It's not new years, but what the heck! It's almost the start of a new school year, and unless I get it all down, well, I wont get it done. 

*Short Term*
Book/Take N Test
Finish Selling Tack
Fix Tango's Saddle

*"Medium" Term*
Find Coach/Trainer for September
Register for Equine Studies Online Course
Get Tango in Half-Lease for Fall

*Long Term*
A's All Around
(Excluding math, we'll strive for a B there)
Find Winter "Project Pony"
Register All Horse Trials Events For Next Year​My goal with Tango is to start working with him now with a trainer my mother is close with. He's agreed to help me for free, because he's an overall nice guy, and our current lack of arena wont be a problem. He's a Western guy, but we'll work on everything but specifics with him. In September the boarders will be gone, and it'll be easy to finish/use the arena. At that point I'll find another coach/trainer to work with, to figure out where exactly he'll go in the English world, and get him to the point of being capable of a Fall lease. I'll want an intermediate or advanced rider, I'll strongly encourage at least one lesson a week (will possibly reduce lease if they agree to take lessons with an approved coach of their choice), and see how that goes. 
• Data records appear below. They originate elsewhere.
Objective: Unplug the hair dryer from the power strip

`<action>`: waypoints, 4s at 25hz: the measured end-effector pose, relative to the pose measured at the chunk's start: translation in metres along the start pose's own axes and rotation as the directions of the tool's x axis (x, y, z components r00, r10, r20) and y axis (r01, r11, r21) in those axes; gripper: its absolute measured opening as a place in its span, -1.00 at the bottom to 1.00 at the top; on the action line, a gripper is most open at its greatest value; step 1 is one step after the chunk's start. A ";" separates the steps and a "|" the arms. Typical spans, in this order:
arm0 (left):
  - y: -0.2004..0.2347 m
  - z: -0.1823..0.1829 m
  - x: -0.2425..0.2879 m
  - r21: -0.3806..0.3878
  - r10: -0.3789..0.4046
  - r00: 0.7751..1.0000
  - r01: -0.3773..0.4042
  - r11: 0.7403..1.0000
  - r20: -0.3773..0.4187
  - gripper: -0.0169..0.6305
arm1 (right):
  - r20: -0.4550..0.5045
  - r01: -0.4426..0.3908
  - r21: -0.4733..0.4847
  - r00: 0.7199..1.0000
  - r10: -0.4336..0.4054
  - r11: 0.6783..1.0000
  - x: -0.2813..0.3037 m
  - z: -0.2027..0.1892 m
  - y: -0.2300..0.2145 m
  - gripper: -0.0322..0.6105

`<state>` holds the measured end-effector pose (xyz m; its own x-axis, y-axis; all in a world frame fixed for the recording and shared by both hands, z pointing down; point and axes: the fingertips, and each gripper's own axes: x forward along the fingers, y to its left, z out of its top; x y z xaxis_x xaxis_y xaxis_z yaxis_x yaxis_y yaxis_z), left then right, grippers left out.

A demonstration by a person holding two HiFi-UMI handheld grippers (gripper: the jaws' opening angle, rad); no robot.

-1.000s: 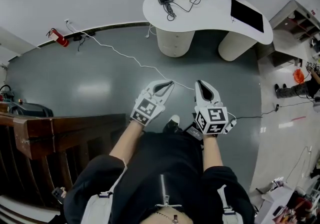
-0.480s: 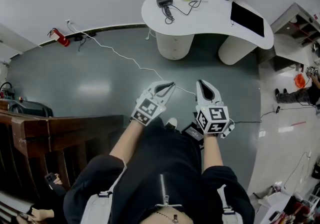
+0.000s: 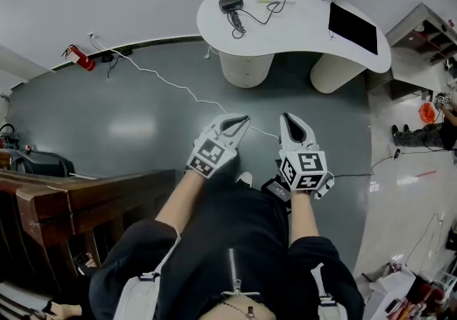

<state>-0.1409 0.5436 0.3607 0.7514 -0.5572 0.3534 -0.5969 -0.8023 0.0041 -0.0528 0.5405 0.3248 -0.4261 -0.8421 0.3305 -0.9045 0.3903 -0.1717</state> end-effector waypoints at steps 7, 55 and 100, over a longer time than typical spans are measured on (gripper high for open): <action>0.057 0.013 0.043 0.007 -0.039 0.999 0.039 0.999 0.011 -0.89 | 0.002 0.020 -0.023 1.000 -0.020 1.000 0.064 0.031 -0.023 -0.87; 0.307 0.067 0.291 -0.012 -0.050 0.995 0.049 0.999 -0.085 -0.89 | -0.041 0.031 0.021 0.999 -0.030 0.999 0.347 0.136 -0.231 -0.87; 0.423 0.062 0.475 0.102 -0.024 0.949 0.059 0.993 -0.315 -0.56 | -0.184 -0.137 -0.047 0.975 0.127 0.989 0.505 0.152 -0.382 -0.88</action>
<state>-0.0188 -0.0741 0.4720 0.6384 -0.4420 0.6301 -0.5197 -0.8514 -0.0707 0.0798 -0.0902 0.4162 -0.5328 -0.7029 0.4712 -0.8372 0.5192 -0.1721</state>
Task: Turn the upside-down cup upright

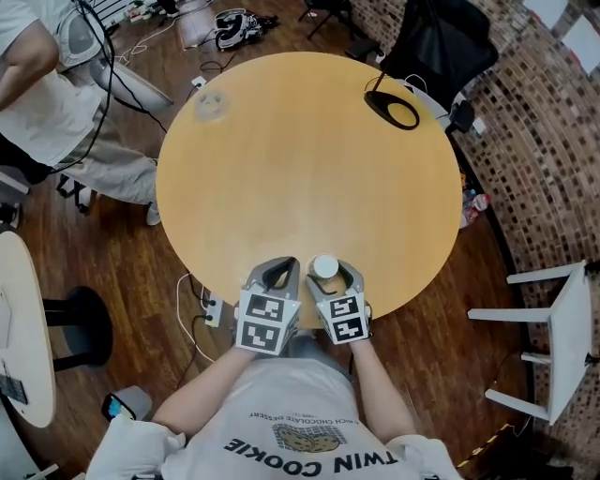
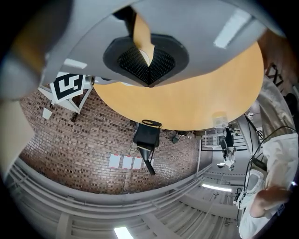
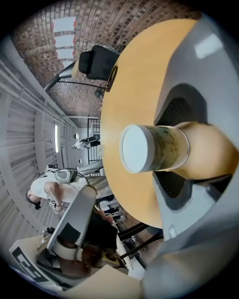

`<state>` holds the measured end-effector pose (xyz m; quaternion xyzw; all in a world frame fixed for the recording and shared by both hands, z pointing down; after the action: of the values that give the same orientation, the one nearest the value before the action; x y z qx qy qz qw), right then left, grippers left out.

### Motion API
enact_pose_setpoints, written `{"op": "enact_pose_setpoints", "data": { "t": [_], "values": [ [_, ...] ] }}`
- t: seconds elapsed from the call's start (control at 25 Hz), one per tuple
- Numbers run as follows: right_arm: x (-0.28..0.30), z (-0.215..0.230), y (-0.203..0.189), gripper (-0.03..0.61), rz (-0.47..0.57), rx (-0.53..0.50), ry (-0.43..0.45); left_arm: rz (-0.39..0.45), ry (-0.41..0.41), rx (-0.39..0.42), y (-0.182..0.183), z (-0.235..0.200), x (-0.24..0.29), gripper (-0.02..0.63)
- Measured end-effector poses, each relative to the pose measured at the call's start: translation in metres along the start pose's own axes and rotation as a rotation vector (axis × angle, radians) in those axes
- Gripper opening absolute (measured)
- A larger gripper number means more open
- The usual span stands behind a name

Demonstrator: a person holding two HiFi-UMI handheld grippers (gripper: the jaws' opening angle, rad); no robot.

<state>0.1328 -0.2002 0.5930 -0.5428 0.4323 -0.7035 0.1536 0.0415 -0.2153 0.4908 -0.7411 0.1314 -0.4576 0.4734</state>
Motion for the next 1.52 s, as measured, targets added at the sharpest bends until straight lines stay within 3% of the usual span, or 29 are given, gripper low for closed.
{"op": "enact_pose_setpoints", "data": {
  "t": [0.32, 0.68, 0.88, 1.2, 1.52],
  "values": [
    [-0.004, -0.001, 0.007, 0.291, -0.051, -0.148, 0.034, 0.006, 0.016, -0.027, -0.001, -0.004, -0.001, 0.006],
    [-0.020, -0.003, 0.018, 0.284, -0.265, -0.612, 0.135, 0.025, 0.009, -0.060, -0.003, -0.009, -0.002, 0.006],
    [-0.025, -0.006, 0.003, 0.284, -0.503, -0.966, 0.177, 0.031, 0.005, -0.072, -0.008, -0.012, -0.006, 0.006],
    [-0.008, 0.000, 0.000, 0.284, -0.829, -1.504, 0.041, 0.048, 0.019, -0.109, -0.011, -0.027, -0.012, 0.006],
    [0.015, -0.004, -0.010, 0.285, -0.924, -1.800, -0.145, 0.070, 0.047, -0.153, -0.009, -0.049, -0.023, 0.006]
  ]
}}
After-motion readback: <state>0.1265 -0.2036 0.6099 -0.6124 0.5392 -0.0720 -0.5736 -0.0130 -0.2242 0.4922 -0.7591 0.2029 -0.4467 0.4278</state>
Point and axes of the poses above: the fingertips, and each gripper's own axes: x forward along the fingers, z to its right, y out of its top, the point moved 3 cm from there along -x, backward along the fingers, and after that the axes turned 1 degree about x, right-handed, at the moved point
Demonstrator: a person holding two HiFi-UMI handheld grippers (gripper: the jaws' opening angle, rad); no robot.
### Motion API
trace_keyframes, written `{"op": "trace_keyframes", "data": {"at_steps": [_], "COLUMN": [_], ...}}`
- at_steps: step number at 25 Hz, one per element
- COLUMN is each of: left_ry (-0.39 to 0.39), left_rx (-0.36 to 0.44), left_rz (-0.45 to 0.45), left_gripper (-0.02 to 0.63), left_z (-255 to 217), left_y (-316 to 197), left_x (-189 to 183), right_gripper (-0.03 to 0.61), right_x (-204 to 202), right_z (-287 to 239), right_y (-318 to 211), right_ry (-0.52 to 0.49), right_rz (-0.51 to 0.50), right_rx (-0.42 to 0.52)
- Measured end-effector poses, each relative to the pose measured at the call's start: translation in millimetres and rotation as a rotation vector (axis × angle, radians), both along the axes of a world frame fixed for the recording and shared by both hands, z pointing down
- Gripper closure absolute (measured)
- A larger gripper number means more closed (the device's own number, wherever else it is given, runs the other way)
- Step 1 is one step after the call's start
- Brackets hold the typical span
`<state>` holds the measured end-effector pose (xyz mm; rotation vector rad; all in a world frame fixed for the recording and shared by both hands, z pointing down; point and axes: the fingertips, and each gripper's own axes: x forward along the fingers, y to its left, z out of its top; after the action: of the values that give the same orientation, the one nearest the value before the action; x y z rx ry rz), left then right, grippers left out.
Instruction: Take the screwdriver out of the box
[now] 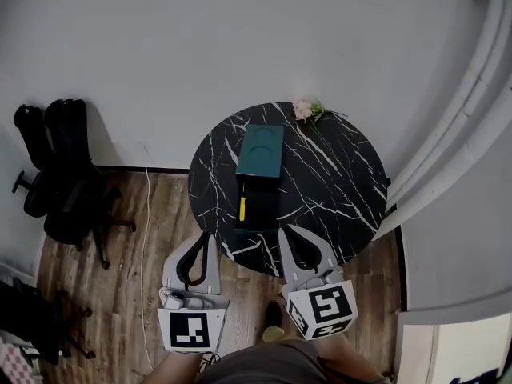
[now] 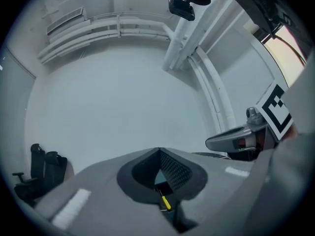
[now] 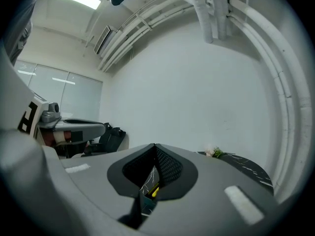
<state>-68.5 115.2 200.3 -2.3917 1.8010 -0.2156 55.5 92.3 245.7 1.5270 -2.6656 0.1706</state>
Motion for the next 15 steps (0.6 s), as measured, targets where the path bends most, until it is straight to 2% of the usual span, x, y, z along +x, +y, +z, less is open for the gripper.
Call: {"op": "trace_keyframes", "data": {"at_steps": [7, 15], "left_ry": [-0.038, -0.054], "left_rx": [0.033, 0.041], "left_rz": [-0.031, -0.085], "left_gripper": [0.614, 0.614], "left_z": [-11.5, -10.8], "left_y": [-32.6, -53.8], "left_x": [8.0, -0.9], "right_gripper": [0.552, 0.552], "right_x": [3.1, -11.3], "right_z": [-4.8, -0.9], "right_y": [-40.1, -70.1], "right_ry": [-0.034, -0.039], "right_rz": [-0.045, -0.108], "right_rx": [0.024, 0.018]}}
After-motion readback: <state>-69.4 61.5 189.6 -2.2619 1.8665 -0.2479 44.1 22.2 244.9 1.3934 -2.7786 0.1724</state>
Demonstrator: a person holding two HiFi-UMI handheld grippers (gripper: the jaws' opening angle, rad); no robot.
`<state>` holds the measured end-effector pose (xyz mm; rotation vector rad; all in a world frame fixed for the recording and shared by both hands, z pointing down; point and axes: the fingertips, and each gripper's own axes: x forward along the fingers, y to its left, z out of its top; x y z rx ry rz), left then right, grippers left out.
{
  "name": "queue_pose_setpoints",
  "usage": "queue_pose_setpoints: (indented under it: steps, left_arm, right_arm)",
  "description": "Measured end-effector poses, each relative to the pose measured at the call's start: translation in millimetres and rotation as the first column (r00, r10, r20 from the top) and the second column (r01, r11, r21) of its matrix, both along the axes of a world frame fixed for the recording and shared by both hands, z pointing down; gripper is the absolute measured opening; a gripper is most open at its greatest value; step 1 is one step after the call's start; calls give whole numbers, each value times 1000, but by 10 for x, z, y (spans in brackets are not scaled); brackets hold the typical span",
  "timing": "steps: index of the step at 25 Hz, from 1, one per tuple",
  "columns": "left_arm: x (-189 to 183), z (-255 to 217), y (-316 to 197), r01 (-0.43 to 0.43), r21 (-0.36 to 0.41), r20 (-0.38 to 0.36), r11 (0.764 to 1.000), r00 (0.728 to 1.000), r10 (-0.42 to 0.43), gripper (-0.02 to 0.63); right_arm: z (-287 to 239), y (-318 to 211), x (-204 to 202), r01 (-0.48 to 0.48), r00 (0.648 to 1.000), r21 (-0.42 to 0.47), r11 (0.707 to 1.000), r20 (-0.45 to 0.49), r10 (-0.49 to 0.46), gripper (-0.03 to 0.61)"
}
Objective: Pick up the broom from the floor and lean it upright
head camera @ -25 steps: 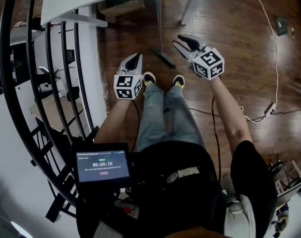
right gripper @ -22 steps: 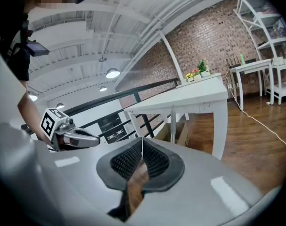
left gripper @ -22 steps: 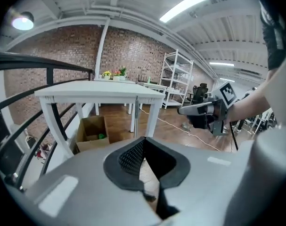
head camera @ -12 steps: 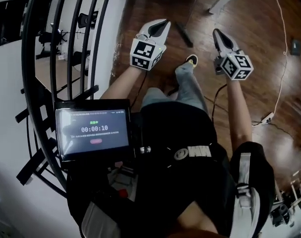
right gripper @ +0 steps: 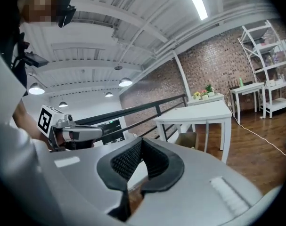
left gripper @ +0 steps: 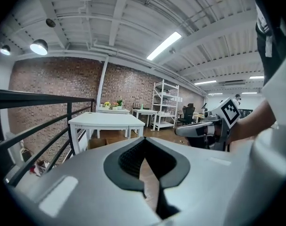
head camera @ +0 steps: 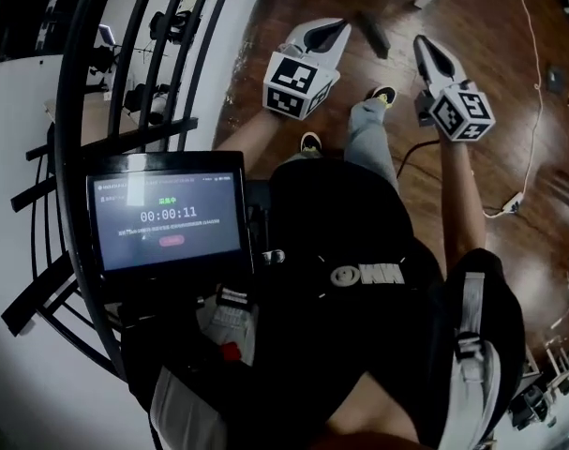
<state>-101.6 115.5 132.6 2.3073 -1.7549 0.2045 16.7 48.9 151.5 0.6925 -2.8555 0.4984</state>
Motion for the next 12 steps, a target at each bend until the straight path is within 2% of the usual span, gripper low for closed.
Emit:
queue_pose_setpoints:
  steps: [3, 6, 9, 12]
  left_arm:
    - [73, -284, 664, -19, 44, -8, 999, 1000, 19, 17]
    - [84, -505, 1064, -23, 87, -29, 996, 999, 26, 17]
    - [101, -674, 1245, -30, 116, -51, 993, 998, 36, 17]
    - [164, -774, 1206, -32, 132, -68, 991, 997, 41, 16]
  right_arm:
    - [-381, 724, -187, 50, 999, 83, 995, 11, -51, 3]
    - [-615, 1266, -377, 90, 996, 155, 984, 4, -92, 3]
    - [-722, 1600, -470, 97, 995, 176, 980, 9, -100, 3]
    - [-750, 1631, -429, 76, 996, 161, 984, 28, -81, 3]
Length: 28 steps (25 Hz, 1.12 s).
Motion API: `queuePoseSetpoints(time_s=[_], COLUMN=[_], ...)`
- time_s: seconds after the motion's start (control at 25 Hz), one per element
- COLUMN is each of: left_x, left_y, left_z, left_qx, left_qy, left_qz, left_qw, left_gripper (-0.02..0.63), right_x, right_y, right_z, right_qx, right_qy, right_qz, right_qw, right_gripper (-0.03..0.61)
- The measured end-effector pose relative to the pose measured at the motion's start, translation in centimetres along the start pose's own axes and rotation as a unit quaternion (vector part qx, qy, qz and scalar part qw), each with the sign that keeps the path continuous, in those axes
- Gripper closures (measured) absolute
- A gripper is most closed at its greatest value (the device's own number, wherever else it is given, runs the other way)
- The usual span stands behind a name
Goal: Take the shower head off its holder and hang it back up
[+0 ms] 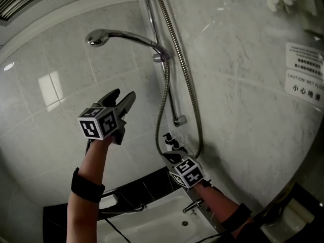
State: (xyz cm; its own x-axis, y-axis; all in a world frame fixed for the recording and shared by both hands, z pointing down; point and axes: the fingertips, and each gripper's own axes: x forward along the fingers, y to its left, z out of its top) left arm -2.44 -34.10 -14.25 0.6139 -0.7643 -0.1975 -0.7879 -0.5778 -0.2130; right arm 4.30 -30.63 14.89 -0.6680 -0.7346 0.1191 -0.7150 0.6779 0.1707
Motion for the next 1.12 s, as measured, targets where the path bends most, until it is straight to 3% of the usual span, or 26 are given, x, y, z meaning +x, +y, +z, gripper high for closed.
queuePoseSetpoints(time_s=[0.32, 0.56, 0.88, 1.12], left_x=[5.0, 7.8, 10.3, 11.4], left_y=[0.0, -0.8, -0.3, -0.8], left_z=[7.0, 11.1, 14.7, 16.2], left_qx=[-0.013, -0.003, -0.044, -0.069], left_qy=[-0.034, -0.048, -0.073, -0.096], left_qz=[0.003, -0.004, 0.001, -0.009], left_qw=[0.9993, 0.9988, 0.9964, 0.993], left_gripper=[0.327, 0.325, 0.325, 0.327], right_x=[-0.2, 0.1, -0.7, -1.3], right_y=[-5.7, -8.2, -10.5, -10.9], right_z=[8.5, 12.5, 18.2, 20.1], right_qx=[0.007, 0.001, -0.021, -0.036], right_qy=[-0.035, -0.042, -0.067, -0.078], right_qz=[-0.029, -0.048, -0.065, -0.065], right_qw=[0.999, 0.998, 0.995, 0.994], right_gripper=[0.563, 0.563, 0.563, 0.563])
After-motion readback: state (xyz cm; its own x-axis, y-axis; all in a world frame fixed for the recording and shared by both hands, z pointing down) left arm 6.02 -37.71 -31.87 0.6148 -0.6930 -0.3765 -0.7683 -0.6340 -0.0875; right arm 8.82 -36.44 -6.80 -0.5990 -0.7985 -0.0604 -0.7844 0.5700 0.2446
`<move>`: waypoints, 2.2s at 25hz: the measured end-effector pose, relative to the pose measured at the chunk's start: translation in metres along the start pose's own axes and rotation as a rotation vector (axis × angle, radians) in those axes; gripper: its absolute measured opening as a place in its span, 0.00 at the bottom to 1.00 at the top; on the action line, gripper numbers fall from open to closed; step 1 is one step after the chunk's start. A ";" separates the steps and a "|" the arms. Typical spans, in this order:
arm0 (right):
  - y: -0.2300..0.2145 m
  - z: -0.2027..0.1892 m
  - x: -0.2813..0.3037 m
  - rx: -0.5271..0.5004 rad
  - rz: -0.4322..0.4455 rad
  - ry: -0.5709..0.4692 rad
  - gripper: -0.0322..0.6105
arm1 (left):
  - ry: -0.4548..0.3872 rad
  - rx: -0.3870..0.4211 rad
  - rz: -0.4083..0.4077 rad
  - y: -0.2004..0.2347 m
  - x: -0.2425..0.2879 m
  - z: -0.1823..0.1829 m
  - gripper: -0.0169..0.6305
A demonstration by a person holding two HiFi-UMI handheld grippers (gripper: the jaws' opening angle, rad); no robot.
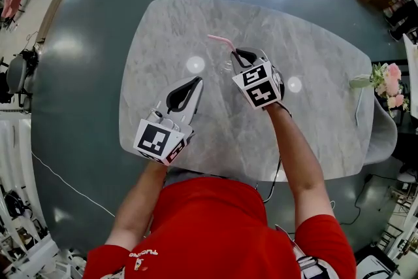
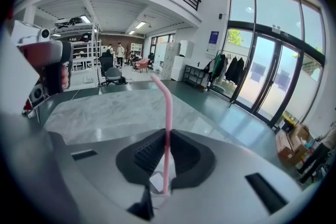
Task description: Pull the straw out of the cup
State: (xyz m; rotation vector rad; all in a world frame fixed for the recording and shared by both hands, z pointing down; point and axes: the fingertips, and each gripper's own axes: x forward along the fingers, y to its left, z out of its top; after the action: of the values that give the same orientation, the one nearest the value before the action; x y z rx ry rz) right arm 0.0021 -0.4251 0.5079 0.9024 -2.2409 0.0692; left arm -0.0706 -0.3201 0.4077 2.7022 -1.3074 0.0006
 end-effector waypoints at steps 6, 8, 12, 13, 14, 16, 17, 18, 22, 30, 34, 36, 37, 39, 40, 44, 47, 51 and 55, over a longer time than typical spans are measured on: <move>-0.009 0.012 -0.018 0.058 -0.033 -0.072 0.09 | -0.001 0.000 0.004 -0.001 -0.002 0.002 0.03; -0.012 0.021 -0.028 0.074 -0.048 -0.103 0.09 | -0.004 0.000 0.007 -0.001 -0.004 0.005 0.03; -0.021 0.038 -0.050 0.112 -0.081 -0.172 0.09 | -0.015 0.010 0.000 -0.004 -0.006 0.012 0.03; -0.024 0.042 -0.057 0.126 -0.088 -0.191 0.09 | -0.018 0.014 -0.001 -0.005 -0.006 0.014 0.03; -0.026 0.045 -0.063 0.140 -0.096 -0.210 0.09 | -0.021 0.017 -0.004 -0.006 -0.007 0.016 0.03; -0.030 0.053 -0.077 0.169 -0.109 -0.251 0.09 | -0.030 0.021 -0.010 -0.008 -0.008 0.020 0.03; -0.031 0.057 -0.084 0.184 -0.115 -0.273 0.09 | -0.034 0.022 -0.012 -0.010 -0.008 0.022 0.03; -0.033 0.060 -0.092 0.200 -0.121 -0.296 0.09 | -0.037 0.024 -0.015 -0.011 -0.008 0.024 0.03; -0.037 0.073 -0.124 0.243 -0.152 -0.383 0.09 | -0.051 0.031 -0.027 -0.018 -0.009 0.032 0.03; -0.032 0.094 -0.192 0.335 -0.176 -0.568 0.09 | -0.090 0.039 -0.043 -0.028 -0.019 0.048 0.03; -0.018 0.098 -0.224 0.359 -0.183 -0.642 0.09 | -0.117 0.043 -0.048 -0.032 -0.027 0.061 0.03; -0.009 0.098 -0.238 0.376 -0.180 -0.669 0.09 | -0.131 0.046 -0.052 -0.035 -0.033 0.068 0.03; -0.004 0.097 -0.245 0.385 -0.179 -0.683 0.09 | -0.136 0.048 -0.055 -0.036 -0.035 0.071 0.03; 0.003 0.095 -0.257 0.398 -0.179 -0.708 0.09 | -0.146 0.052 -0.063 -0.040 -0.040 0.076 0.03; 0.007 0.095 -0.262 0.404 -0.180 -0.721 0.09 | -0.151 0.054 -0.066 -0.042 -0.042 0.079 0.03; 0.022 0.093 -0.286 0.436 -0.181 -0.771 0.09 | -0.175 0.058 -0.074 -0.048 -0.055 0.091 0.03; 0.033 0.087 -0.301 0.469 -0.176 -0.792 0.09 | -0.189 0.059 -0.074 -0.051 -0.065 0.098 0.03; 0.046 0.077 -0.313 0.499 -0.164 -0.804 0.09 | -0.186 0.058 -0.074 -0.053 -0.075 0.100 0.03; 0.056 0.068 -0.321 0.527 -0.157 -0.809 0.09 | -0.180 0.055 -0.076 -0.055 -0.082 0.099 0.03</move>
State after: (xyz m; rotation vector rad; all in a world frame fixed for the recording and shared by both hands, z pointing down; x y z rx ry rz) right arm 0.0885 -0.2143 0.2647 1.6032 -2.9428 0.2738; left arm -0.0848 -0.2351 0.2976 2.8540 -1.2653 -0.2230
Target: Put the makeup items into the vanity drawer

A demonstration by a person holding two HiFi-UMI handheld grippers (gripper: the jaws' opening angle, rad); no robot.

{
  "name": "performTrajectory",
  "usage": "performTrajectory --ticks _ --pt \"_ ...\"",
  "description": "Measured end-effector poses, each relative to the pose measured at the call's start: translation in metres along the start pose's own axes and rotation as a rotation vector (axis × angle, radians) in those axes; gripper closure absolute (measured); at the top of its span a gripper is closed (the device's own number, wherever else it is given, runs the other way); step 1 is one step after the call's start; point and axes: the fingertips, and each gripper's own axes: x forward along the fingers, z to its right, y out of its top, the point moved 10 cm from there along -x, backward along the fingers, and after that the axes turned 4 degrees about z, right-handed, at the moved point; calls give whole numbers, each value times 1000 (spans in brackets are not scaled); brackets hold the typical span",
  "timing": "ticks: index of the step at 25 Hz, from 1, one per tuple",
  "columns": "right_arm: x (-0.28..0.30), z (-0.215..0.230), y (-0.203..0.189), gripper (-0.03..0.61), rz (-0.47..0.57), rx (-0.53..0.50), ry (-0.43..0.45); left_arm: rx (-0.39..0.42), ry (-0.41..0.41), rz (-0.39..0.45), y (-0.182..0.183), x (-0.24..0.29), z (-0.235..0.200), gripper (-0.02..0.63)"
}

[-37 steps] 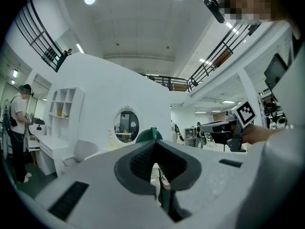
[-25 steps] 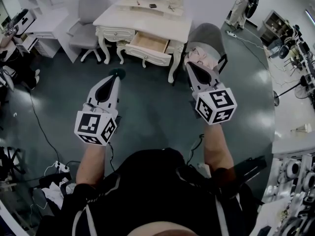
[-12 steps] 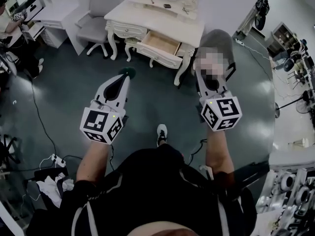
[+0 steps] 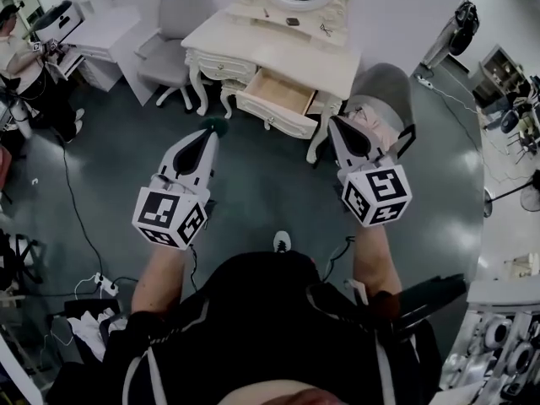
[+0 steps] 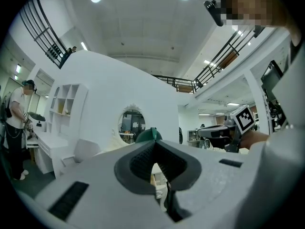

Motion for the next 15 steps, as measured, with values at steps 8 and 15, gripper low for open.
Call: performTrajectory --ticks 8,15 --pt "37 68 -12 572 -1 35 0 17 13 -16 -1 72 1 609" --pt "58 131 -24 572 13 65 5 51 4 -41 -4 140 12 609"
When winter comes around, I'm sure it's the same elsewhere, horse prices go way way down, winters get pretty bad out here, and people can't afford board/feed through the winter. I'm planning on picking up a project PONY, working through the year, etc. seeing how he/she does in the show ring early in the season and put said horse up for sale. A little 'experiment' to see if I really am passionate about staying in the equestrian industry as I get older.​​


----------